COMMENTS ON DIFFERENCE QUOTIENTS:

if $\,h\,$ is positive, then $\,x+h\,$ lies to the right of $\,x\,$ (see sketch above) if $\,h\,$ is negative, then $\,x+h\,$ lies to the left of $\,x\,$ (see sketch at right) if $\,h\,$ is zero, then the point $\,(x+h,f(x+h))\,$ degenerates to the original point $\,(x,f(x))\,$; there is not a unique line through a single point; the difference quotient is not defined when $\,h = 0\,$ (division by zero) as $\,h\,$ gets close to zero, $\,x+h\,$ gets close to $\,x\,$ when $\,h\,$ is small, the point $\,(x+h,f(x+h))\,$ is likely to be close to the point $\,(x,f(x))\,$ (the two tiny black points in the sketches above/right are for smaller values of $\,h\,$) The sketches above/right show what can happen as $\,h\,$ approaches zero: here, the line between $\,(x,f(x))\,$ and the successively closer points $\,(x+h,f(x+h))\,$ is looking more and more like the tangent line to the graph of $\,f\,$ at $\,x\,$. (Calculus preview): In Calculus, you will firm up the concept of limit. Sometimes limits exist, and sometimes they don't. When the following limit exists, then it gives the slope of the tangent line to the graph of $\,f\,$ at the point $\,(x,f(x))\,$: $$ \cssId{s33}{\lim_{h\rightarrow 0}\frac{f(x+h)-f(x)}h} \quad \cssId{s34}{\text{(read as: the limit, as $\,h\,$ approaches zero, of ...)}} $$ To evaluate this limit, you need to rename the difference quotient to get ‘$\,h\,$’ out of the denominator. With the new name, you'll then be able to understand what happens as $\,h\,$ gets close to zero. The process of ‘getting $\,h\,$ out of the denominator’ often requires considerable algebraic manipulation—you'll get practice in this section!

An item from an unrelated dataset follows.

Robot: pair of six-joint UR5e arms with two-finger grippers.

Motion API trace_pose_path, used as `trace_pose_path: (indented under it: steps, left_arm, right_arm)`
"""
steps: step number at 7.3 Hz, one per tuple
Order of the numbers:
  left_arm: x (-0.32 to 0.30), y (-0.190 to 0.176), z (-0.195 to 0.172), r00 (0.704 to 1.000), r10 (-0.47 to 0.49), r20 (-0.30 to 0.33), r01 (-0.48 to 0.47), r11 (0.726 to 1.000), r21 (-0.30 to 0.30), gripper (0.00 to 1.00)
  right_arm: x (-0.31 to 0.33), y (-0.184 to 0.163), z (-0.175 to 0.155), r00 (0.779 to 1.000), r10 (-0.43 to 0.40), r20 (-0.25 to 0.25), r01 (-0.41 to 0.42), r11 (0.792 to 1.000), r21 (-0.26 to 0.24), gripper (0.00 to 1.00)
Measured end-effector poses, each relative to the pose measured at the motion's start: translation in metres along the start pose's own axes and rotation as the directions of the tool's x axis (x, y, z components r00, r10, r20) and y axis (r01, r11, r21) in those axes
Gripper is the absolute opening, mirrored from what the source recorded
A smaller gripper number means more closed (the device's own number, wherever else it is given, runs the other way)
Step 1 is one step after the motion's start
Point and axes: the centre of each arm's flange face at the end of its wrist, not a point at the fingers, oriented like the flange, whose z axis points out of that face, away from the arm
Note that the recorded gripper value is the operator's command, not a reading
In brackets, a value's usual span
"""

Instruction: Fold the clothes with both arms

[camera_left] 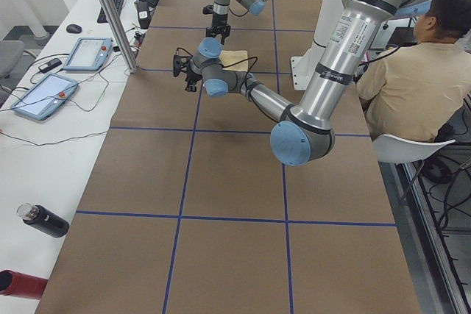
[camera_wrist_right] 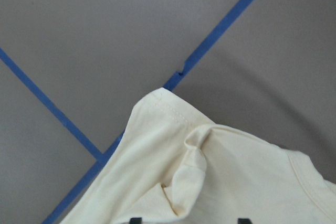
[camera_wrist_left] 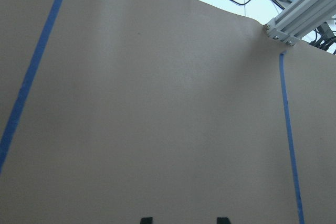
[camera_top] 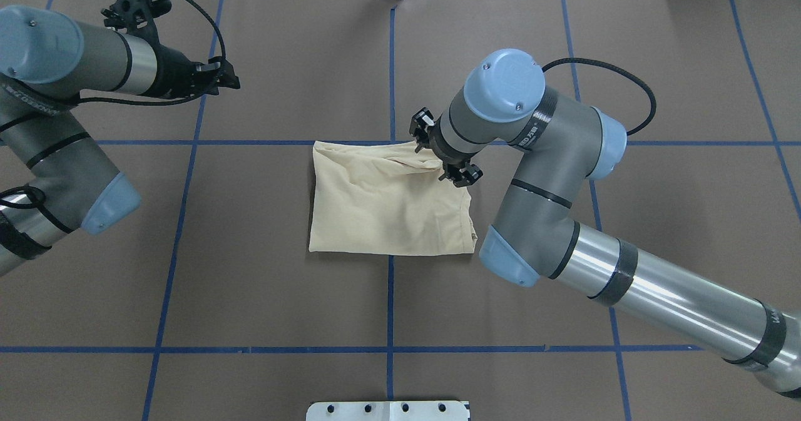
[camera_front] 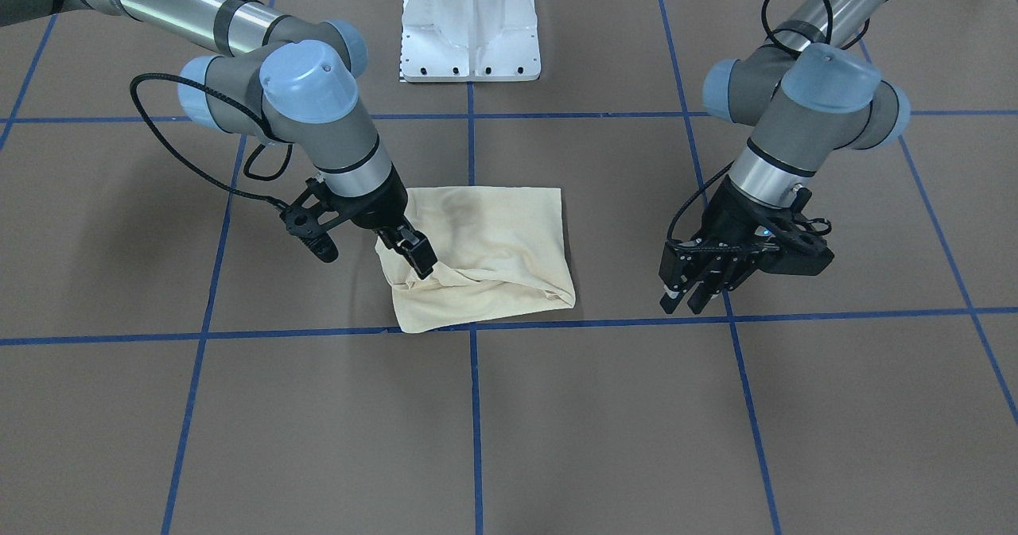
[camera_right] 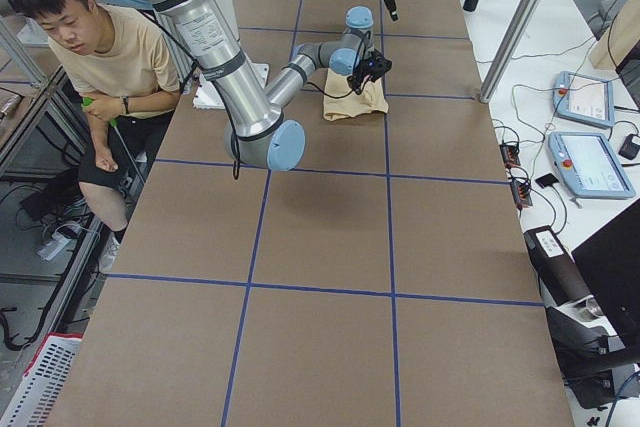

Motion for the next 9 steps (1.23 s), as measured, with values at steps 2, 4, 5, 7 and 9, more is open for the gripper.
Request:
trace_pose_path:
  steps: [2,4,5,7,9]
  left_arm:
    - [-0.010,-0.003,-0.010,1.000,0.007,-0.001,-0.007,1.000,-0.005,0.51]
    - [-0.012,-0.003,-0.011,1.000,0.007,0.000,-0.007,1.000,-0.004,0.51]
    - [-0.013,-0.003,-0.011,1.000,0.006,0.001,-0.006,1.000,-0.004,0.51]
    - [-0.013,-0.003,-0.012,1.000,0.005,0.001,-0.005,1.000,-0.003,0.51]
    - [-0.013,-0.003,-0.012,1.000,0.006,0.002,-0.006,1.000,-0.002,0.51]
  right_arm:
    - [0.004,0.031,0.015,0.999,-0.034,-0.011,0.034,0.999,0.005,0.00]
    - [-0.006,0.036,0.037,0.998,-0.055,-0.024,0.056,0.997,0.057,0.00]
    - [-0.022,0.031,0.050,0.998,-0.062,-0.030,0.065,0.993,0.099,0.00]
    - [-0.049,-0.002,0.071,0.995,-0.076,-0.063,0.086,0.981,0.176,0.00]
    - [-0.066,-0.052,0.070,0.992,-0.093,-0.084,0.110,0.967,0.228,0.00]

EXAMPLE:   a difference quotient for the reciprocal function

Let $\displaystyle\,f(x) = \frac 1x\,$.

Find the difference quotient $\ \displaystyle\frac{f(x+h)-f(x)}h\ $, and write it in a form with no $\,h\,$ in the denominator.

What does the difference quotient approach, as $\,h\,$ approaches zero?   What is the significance of this result?

SOLUTION:

$\displaystyle\frac{f(x+h)-f(x)}h$	the desired difference quotient
$\displaystyle = \frac{\frac 1{x+h} - \frac 1x}h$	function evaluation; use definition of $\,f\,$
$\displaystyle = \frac{\frac 1{x+h}\cdot\frac xx - \frac 1x\cdot\frac{x+h}{x+h}}h$	get a common denominator
$\displaystyle = \frac{\frac x{x(x+h)} - \frac {x+h}{x(x+h)}}h$	simplify
$\displaystyle = \frac{\frac {x - (x+h)}{x(x+h)}}h$	write the numerator as a single fraction
$\displaystyle = {\frac {x-x-h}{x(x+h)}}\cdot\frac 1h$	distributive law; and, dividing by $\,h\,$ is the same as multiplying by $\,\frac 1h\,$
$\displaystyle = {\frac {-h}{x(x+h)h}}$	$x - x = 0\,$;   and multiply across
$\displaystyle = {\frac {-1}{x(x+h)}}$	cancel:   since $\,h\ne 0\,$, $\,\frac hh = 1\,$ Now, the factor of $\,h\,$ is gone in the denominator!
As $\,h\,$ approaches zero, $\,\displaystyle {\frac {-1}{x(x+h)}}\,$ approaches $\,\displaystyle\frac{-1}{x(x+0)}\,$, which equals $\,\displaystyle -\frac 1{x^2}\,$. The formula $\displaystyle\,-\frac{1}{x^2}\,$ gives the slopes of the tangent lines to the graph of $\displaystyle\,f(x) = \frac 1x\,$! For example, the slope of the tangent line to $\displaystyle\,f(x) = \frac 1x\,$ at the point $\displaystyle\,(3,\frac 13)\,$ is $\displaystyle\,-\frac{1}{3^2} = -\frac 19\,$. Click ‘Submit’ on the WolframAlpha widget below to explore the power of Wolfram Alpha! You can create your own widgets by clicking here!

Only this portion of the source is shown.